# Task to complete
Check each line below for the word "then", and copy those that have it.

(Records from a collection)
Segment Open
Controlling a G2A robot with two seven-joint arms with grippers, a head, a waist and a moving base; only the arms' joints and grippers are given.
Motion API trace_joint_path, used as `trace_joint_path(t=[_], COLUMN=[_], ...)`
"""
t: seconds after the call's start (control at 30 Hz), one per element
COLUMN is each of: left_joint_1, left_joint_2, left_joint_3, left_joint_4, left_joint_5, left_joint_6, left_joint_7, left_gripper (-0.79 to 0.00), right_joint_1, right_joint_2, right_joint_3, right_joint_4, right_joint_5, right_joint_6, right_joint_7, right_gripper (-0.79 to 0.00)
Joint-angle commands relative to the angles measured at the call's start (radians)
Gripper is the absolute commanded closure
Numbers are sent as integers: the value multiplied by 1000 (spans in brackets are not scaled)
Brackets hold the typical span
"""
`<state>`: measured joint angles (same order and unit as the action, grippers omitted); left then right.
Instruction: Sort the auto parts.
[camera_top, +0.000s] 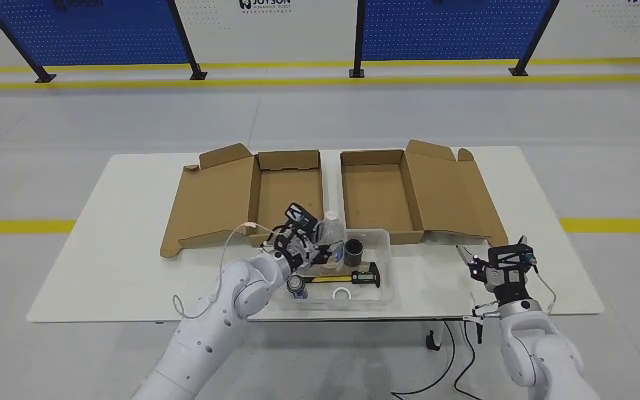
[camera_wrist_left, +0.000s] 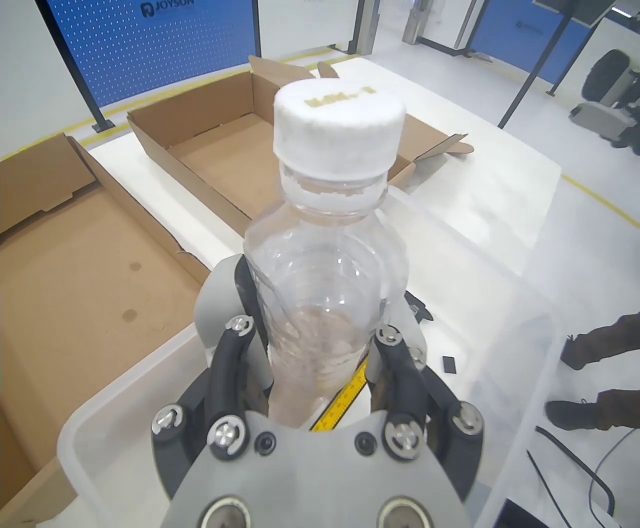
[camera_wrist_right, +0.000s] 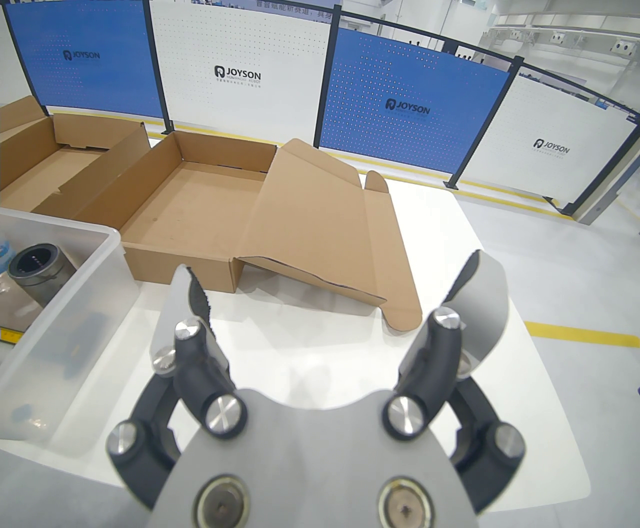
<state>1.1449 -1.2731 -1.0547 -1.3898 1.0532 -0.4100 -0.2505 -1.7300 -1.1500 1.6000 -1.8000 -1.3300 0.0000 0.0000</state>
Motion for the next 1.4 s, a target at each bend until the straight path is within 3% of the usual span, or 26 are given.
trace_joint_path(t=[0.0,0.37,0.57,1.03,1.37], left_joint_1=[26,208,270,274,203], left_joint_2=[8,56,70,79,76], left_joint_3=[-32,-195,-241,-264,-245], left_joint_4=[-41,-300,-347,-362,-330], left_joint_5=[-32,-92,-84,-59,69], left_joint_6=[-23,-133,-145,-108,-1], left_joint_7=[-7,-91,-95,-62,-20], left_gripper=[0,0,0,0,0], right_joint_1=[0,0,0,0,0], right_joint_2=[0,0,0,0,0], right_joint_3=[0,0,0,0,0], right_joint_4=[0,0,0,0,0], right_joint_5=[0,0,0,0,0], right_joint_6=[0,0,0,0,0], right_joint_7=[0,0,0,0,0], right_gripper=[-785,-785,-785,-785,-785])
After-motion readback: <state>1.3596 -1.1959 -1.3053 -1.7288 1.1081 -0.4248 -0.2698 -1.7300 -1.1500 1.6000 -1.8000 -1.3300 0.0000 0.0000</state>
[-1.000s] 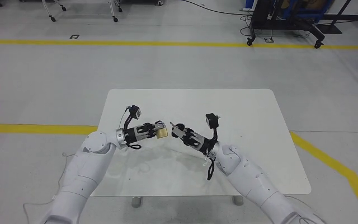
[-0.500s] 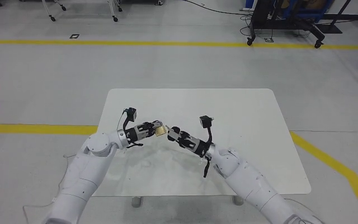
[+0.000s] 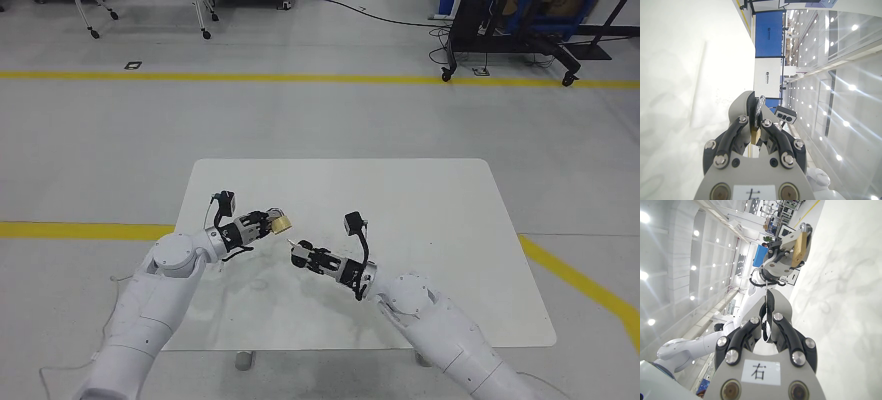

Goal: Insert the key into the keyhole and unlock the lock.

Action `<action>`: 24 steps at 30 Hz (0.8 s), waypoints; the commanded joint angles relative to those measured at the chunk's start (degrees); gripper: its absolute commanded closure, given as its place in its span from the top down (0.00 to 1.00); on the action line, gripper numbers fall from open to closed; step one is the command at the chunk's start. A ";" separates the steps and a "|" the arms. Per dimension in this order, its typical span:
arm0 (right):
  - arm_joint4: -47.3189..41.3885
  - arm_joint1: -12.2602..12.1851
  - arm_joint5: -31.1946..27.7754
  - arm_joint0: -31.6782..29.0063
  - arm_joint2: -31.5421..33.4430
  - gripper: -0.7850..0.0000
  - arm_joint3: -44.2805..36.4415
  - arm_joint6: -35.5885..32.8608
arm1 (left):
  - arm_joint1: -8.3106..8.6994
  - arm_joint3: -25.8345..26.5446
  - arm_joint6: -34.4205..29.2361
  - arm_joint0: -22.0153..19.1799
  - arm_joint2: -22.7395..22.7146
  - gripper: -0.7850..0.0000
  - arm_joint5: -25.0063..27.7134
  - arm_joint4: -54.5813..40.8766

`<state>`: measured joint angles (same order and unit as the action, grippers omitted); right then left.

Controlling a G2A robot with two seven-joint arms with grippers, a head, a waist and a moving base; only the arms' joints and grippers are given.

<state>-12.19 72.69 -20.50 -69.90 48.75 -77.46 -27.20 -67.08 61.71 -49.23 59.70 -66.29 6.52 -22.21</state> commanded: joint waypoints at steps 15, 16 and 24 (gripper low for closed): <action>2.99 2.56 0.10 2.52 -3.26 0.00 5.63 6.93 | -0.05 1.49 1.32 0.95 0.01 0.00 -2.78 0.12; 2.87 2.68 -0.04 2.56 -3.32 0.00 5.77 7.28 | -0.04 1.68 1.34 1.00 0.03 0.00 -2.73 0.26; 4.43 3.61 -0.45 3.09 -3.60 0.00 7.39 10.41 | 0.02 2.63 1.40 1.54 -0.12 0.00 -2.47 0.75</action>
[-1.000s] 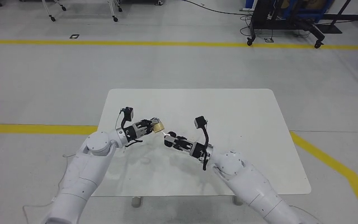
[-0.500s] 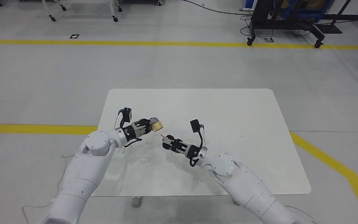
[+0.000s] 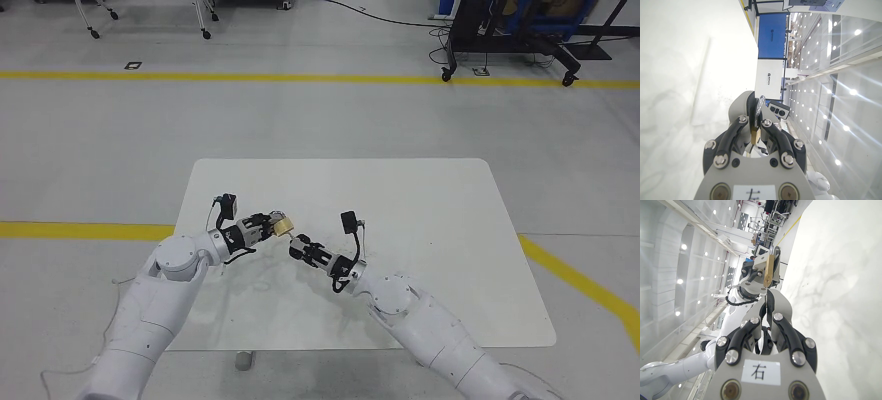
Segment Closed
# Exercise response
`<state>`: measured joint angles (same order and unit as the action, grippers omitted); left then right.
`<state>`: measured joint angles (same order and unit as the action, grippers omitted); right then left.

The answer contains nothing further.